> Problem details: The answer must be the full listing, restated word for word.

Exercise data section start

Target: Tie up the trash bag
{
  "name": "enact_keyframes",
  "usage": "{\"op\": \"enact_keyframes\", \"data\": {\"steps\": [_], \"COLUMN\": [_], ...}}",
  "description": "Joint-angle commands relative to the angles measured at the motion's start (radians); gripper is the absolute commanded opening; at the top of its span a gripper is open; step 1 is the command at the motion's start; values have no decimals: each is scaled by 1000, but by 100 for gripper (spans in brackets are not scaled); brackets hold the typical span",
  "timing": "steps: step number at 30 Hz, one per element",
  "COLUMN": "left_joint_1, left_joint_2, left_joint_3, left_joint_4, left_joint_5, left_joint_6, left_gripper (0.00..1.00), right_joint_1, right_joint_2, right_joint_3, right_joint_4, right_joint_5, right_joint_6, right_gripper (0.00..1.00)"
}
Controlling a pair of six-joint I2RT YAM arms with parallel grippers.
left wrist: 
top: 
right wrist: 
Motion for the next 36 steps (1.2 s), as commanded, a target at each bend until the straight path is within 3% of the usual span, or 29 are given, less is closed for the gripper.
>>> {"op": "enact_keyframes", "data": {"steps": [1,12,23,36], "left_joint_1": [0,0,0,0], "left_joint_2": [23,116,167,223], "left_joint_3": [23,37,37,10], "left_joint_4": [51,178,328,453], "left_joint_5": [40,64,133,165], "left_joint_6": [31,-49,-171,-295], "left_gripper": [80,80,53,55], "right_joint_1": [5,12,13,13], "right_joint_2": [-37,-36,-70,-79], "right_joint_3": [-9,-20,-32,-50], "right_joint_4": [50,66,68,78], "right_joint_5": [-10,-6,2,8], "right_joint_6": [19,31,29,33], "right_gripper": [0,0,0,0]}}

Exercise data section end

> Task result:
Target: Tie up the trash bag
{
  "name": "enact_keyframes",
  "usage": "{\"op\": \"enact_keyframes\", \"data\": {\"steps\": [_], \"COLUMN\": [_], ...}}",
  "description": "Joint-angle commands relative to the angles measured at the motion's start (radians); gripper is the absolute commanded opening; at the top of its span a gripper is open; step 1 is the command at the motion's start; values have no decimals: each is scaled by 1000, but by 100 for gripper (spans in brackets are not scaled); brackets hold the typical span",
  "timing": "steps: step number at 30 Hz, one per element",
  "COLUMN": "left_joint_1, left_joint_2, left_joint_3, left_joint_4, left_joint_5, left_joint_6, left_gripper (0.00..1.00), right_joint_1, right_joint_2, right_joint_3, right_joint_4, right_joint_5, right_joint_6, right_gripper (0.00..1.00)"
}
Controlling a pair of six-joint I2RT YAM arms with parallel grippers.
left wrist: 
top: 
right wrist: 
Motion for the next 36 steps (1.2 s), as commanded, a target at each bend until the straight path is within 3% of the usual span, or 29 are given, less is closed for the gripper.
>>> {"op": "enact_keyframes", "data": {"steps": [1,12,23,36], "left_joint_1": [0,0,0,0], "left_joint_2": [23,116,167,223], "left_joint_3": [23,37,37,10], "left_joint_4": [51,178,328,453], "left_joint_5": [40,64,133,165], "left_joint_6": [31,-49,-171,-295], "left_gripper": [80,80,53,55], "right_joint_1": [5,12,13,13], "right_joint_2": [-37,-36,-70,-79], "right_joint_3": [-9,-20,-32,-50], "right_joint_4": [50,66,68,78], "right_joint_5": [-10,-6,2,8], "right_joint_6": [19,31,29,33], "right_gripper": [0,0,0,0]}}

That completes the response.